Od Pankowa do Costa Blanca: moja droga do budowania relacji w nieruchomościach
Cześć, tu Martyna. I jest jedna rzecz, której nigdy nie zrobię jako pośrednik.
Nigdy nie sprowadzę Twojego marzenia o domu do kolejnej pozycji w tabelce Excela, którą trzeba „odhaczyć”.
Ale zanim o tym opowiem, chcę zabrać Cię na chwilę do miejsca, od którego wszystko się zaczęło.
Do Pankowa — małej miejscowości na Dolnym Śląsku. Tak, tej, o której większość ludzi nigdy nie słyszała.
To właśnie stamtąd ruszyła droga, która zaprowadziła mnie dziś do miejsca, z którego piszę ten tekst — malowniczej Altei na Costa Blanca. Tutaj zarządzam MK Premium Properties, agencją obsługującą inwestycje w Hiszpanii i Dubaju. Ale ta droga nie była ani prosta, ani szybka. To była podróż przez 20 lat życia, pracy, nauki i konsekwencji.
Z Pankowa trafiłam do dużych miast, a potem na słoneczną Teneryfę. Tam po raz pierwszy zrozumiałam, jak wiele można osiągnąć, jeśli połączy się odwagę z ciężką pracą.
Kolejne lata spędziłam na rozwijaniu kompetencji: nauce języków, budowaniu relacji, negocjacjach, poznawaniu ludzi i ich historii. To była dekada, która ukształtowała mnie jako człowieka i jako specjalistę.
Dlaczego wracam do tego dziś?
Bo właśnie ta historia stała się fundamentem MK Premium Properties. Pracując w nieruchomościach premium widziałam wiele: błyszczące garnitury, chłodne uściski dłoni, tabelki, cele, wyniki.
Ale zbyt często brakowało jednego — człowieka. Empatii. Zrozumienia, że zakup domu za granicą to nie jest zwykła transakcja.
Dlatego w mojej firmie łączę globalny zasięg z podejściem opartym na zaufaniu i relacji.
Hiszpania nauczyła mnie radości życia.
To tutaj zrozumiałam, że dom może być czymś więcej niż inwestycją. Może być miejscem, w którym odnajdujesz spokój, przestrzeń i słońce, którego szukasz. Chcę, aby moi klienci czuli to samo, kiedy wybierają swoją nieruchomość w Hiszpanii — niezależnie od tego, czy będzie to Costa Blanca, Teneryfa czy jedno z nadmorskich miast, które tak kochamy.

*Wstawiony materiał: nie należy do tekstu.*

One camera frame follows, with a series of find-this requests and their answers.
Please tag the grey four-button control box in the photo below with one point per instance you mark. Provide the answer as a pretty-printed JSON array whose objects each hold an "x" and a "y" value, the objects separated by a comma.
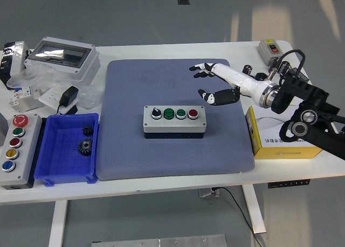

Dubaj nauczył mnie precyzji, wizji i myślenia o przyszłości.
To miasto, w którym kapitał pracuje szybko, a inwestycje dają poczucie bezpieczeństwa opartego na stabilnym systemie i globalnym potencjale. To rynek dynamiczny, odważny i pełen możliwości, idealny dla osób, które chcą, aby ich portfel finansowy działał na pełnych obrotach.
Pomiędzy tymi dwoma światami odnalazłam harmonię.
A harmonia jest mi bardzo bliska — bo poza pracą moją ogromną pasją jest taniec. Salsa i bachata to dla mnie więcej niż hobby. To przypomnienie, że zarówno na parkiecie, jak i w biznesie, nie chodzi o dominację. Chodzi o zaufanie, uważność i słuchanie partnera.
Dlatego nie chcę być „tylko pośrednikiem”.
Chcę być przewodnikiem, który rozumie, że zakup nieruchomości za granicą to ogromne emocje.
Że to marzenie, które ma swoje tempo, swoją historię i swój sens — niezależnie od tego, czy ktoś pochodzi z Warszawy, Nowego Jorku, czy właśnie z Pankowa.
To nowy rozdział.
Dla mnie, dla MK Premium Properties, i — mam nadzieję — dla wielu osób, które dzięki tej historii poczują, że zmiana jest możliwa.
A Ty? Skąd zaczęła się Twoja zawodowa podróż?
Czy jest tutaj ktoś z Dolnego Śląska?
I najważniejsze pytanie: jeśli myślisz o nowym krajobrazie, co wybierasz — spokój hiszpańskiej Altei czy energię Dubaju?